- _Task requirements_: Once the line containing "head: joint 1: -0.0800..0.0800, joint" is found, set down that line and each one after it exactly, through the end of the entries.

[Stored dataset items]
-- -- --

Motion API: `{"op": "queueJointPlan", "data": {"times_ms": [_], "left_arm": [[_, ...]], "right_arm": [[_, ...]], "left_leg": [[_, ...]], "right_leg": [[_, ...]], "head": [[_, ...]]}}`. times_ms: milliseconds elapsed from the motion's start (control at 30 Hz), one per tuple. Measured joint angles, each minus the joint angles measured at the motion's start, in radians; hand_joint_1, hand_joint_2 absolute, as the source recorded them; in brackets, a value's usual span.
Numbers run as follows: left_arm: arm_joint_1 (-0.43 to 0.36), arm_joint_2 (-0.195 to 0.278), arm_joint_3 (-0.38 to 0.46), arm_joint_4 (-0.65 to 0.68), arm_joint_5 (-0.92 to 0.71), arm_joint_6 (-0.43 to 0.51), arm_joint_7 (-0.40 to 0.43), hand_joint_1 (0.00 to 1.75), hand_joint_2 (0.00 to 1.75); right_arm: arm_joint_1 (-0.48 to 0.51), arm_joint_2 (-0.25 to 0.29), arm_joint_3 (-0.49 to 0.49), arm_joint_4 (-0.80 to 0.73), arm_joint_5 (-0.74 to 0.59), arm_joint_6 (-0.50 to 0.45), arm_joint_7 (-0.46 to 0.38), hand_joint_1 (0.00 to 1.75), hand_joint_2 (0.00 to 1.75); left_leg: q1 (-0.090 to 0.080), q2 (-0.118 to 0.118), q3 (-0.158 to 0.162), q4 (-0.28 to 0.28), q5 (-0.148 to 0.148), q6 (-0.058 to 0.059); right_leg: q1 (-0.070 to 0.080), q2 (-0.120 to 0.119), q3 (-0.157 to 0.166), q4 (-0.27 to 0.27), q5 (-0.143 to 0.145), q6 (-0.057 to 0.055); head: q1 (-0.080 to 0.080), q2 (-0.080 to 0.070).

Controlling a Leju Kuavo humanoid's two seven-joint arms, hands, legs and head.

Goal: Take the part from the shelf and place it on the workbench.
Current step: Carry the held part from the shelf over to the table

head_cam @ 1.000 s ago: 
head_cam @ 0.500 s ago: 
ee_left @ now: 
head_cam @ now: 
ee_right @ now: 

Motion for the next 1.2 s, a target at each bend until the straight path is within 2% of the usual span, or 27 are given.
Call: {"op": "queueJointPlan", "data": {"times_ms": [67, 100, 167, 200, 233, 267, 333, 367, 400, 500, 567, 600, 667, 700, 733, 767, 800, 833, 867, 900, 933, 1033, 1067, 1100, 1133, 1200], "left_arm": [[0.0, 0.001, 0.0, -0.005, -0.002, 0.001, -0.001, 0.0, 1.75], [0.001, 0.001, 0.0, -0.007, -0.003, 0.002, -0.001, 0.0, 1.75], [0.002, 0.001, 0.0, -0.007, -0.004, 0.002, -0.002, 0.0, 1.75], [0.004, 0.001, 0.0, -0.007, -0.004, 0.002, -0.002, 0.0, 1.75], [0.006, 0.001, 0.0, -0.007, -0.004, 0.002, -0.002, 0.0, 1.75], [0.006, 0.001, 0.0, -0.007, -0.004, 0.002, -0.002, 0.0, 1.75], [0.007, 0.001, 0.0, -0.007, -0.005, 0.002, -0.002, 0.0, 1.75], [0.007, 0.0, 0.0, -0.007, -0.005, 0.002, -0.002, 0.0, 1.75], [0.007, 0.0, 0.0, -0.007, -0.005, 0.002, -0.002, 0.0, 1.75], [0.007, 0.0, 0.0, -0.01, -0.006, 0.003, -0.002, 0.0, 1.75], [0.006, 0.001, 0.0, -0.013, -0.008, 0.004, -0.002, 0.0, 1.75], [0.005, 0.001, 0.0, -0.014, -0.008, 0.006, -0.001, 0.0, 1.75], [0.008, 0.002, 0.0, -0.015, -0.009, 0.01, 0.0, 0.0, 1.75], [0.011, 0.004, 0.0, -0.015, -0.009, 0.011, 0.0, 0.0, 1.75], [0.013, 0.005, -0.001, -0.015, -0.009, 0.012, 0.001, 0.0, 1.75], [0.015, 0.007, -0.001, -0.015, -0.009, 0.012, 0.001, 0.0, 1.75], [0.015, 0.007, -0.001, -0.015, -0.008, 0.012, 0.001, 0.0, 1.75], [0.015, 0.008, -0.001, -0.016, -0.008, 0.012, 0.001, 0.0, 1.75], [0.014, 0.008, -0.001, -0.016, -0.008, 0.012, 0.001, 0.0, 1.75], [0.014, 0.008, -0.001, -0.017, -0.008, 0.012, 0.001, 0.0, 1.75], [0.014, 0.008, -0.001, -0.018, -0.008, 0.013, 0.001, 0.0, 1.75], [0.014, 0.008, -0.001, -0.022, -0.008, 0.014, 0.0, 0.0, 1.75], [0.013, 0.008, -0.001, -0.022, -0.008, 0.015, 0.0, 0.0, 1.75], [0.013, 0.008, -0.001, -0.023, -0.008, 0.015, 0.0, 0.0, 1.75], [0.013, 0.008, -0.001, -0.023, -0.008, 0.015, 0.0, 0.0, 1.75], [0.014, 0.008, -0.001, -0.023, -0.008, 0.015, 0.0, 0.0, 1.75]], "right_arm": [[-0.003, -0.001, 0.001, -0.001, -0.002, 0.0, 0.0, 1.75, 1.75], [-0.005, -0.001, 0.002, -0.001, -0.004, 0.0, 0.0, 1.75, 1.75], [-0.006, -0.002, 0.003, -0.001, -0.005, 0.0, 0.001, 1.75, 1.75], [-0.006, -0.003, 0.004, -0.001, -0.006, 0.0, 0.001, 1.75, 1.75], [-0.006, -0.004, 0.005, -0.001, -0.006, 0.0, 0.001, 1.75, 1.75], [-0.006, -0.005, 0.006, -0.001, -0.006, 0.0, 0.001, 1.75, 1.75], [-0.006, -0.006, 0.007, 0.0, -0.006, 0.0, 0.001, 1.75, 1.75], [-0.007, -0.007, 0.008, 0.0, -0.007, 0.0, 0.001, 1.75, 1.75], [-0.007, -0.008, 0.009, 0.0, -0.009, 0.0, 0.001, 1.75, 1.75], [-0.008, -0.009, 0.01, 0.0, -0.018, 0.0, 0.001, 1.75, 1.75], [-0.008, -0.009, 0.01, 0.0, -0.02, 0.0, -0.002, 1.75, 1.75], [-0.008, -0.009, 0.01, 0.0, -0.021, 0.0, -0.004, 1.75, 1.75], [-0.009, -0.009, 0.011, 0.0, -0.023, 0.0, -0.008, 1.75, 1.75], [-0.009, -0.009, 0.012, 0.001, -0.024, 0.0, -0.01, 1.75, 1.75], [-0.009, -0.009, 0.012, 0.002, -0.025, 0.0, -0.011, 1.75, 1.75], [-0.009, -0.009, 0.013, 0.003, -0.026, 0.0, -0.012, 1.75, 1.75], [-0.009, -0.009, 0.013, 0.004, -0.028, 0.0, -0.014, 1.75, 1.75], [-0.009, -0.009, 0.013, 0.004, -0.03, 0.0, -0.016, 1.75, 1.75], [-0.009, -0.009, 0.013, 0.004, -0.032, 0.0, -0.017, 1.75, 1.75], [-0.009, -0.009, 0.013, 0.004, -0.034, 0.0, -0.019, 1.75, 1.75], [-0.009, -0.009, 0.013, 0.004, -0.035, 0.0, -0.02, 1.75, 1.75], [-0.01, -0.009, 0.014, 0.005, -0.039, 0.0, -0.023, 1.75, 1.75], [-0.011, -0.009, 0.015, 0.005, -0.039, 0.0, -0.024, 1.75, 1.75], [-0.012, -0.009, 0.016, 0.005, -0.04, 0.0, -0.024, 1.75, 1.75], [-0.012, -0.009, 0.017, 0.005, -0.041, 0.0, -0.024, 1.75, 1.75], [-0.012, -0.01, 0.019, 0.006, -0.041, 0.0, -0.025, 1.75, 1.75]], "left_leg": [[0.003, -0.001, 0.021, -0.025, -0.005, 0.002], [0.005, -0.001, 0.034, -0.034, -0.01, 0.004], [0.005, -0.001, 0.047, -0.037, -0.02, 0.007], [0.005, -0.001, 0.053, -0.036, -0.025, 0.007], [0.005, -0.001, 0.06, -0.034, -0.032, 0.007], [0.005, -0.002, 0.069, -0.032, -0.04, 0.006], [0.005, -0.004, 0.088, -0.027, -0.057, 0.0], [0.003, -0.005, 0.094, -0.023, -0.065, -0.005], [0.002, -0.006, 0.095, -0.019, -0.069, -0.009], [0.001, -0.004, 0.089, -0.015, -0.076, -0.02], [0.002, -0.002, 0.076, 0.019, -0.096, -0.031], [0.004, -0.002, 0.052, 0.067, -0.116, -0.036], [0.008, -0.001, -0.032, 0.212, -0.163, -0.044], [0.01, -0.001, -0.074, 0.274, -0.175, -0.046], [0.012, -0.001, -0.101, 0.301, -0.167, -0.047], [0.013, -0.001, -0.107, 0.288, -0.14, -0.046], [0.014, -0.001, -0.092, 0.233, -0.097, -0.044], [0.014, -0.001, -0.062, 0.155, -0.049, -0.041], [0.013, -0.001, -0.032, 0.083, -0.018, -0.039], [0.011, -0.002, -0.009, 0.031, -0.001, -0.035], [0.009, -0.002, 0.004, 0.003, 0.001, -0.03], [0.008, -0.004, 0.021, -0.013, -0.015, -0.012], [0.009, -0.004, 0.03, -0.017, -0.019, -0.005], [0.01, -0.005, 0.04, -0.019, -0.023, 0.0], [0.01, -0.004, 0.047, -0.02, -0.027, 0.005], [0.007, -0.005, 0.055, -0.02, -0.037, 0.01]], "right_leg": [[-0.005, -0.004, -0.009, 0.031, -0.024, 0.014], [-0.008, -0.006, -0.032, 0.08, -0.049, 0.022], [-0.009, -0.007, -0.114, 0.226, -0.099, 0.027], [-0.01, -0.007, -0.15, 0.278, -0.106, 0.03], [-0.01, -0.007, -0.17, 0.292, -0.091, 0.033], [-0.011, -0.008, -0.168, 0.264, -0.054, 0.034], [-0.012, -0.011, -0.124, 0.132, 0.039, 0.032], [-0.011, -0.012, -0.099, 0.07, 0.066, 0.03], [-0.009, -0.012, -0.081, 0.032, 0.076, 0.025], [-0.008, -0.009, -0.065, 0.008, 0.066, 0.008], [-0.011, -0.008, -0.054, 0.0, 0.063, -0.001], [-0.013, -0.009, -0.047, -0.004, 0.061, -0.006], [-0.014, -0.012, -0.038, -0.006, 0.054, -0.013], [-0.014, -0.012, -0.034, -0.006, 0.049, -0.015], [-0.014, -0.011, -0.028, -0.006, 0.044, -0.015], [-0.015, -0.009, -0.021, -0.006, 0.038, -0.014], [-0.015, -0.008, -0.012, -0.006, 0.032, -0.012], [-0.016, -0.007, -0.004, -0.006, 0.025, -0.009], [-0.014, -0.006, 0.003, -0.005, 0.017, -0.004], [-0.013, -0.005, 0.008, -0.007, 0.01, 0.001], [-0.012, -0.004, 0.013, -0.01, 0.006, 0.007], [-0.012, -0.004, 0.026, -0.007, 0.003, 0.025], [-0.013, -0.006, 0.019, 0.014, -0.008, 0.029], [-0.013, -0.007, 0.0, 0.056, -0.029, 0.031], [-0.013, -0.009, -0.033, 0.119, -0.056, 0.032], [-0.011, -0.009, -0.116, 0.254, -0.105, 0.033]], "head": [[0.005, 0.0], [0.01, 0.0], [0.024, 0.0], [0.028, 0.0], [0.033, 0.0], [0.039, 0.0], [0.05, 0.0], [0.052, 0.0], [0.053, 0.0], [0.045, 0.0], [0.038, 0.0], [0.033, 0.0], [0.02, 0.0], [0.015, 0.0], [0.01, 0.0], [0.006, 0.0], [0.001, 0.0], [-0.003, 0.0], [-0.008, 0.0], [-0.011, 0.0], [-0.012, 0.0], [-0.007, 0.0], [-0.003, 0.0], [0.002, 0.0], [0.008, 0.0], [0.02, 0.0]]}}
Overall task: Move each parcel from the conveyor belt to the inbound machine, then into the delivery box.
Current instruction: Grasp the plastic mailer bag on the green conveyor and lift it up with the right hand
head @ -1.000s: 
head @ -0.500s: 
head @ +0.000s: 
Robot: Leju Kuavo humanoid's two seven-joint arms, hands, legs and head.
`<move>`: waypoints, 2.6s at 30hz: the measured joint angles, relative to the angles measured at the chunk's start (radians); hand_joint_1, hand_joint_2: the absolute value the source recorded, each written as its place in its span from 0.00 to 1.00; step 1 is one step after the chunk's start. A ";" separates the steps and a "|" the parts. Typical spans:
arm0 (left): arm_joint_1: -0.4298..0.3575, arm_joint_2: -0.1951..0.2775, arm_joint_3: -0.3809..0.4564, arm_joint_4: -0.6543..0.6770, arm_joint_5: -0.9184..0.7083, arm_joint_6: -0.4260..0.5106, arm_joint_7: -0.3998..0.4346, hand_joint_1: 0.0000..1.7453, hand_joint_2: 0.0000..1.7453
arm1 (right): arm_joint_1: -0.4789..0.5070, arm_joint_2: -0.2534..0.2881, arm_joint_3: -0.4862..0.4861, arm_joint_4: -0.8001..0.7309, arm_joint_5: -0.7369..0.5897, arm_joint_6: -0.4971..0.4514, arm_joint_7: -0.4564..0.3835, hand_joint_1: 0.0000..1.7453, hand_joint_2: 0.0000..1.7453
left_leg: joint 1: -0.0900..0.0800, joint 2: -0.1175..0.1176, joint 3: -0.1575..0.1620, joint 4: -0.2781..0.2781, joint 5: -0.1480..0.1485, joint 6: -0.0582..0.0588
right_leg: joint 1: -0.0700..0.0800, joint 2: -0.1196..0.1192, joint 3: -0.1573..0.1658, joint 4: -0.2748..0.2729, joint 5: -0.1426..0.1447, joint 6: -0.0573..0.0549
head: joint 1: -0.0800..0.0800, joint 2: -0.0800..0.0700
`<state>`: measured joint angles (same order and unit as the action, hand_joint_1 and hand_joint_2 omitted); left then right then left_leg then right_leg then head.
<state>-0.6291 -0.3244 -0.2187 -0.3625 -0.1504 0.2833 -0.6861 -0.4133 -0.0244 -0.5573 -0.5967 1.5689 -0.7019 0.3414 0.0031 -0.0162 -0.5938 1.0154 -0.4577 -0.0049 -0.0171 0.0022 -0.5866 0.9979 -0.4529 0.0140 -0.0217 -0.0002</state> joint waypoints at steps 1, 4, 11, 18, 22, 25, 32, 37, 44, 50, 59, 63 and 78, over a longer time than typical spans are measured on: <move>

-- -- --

- _Solution to the exercise_:
head: joint 1: -0.0800..0.0800, joint 2: -0.0800..0.0700
`<state>`: measured joint angles (same order and unit as the action, hand_joint_1 and hand_joint_2 omitted); left then right then left_leg then right_leg then head.
<state>-0.6291 -0.3244 -0.2187 -0.3625 -0.1504 0.2833 -0.6861 -0.4133 -0.0244 -0.5573 -0.5967 1.5689 -0.7019 0.3414 0.0031 -0.0162 -0.5938 1.0154 -0.4577 -0.0049 -0.0171 0.0022 -0.5866 0.9979 -0.4529 0.0140 -0.0217 -0.0002</state> joint waypoints at steps 1, 4, 11, 18, 22, 25, 32, 37, 44, 50, 59, 63 and 78, over a longer time than typical spans are measured on: <move>

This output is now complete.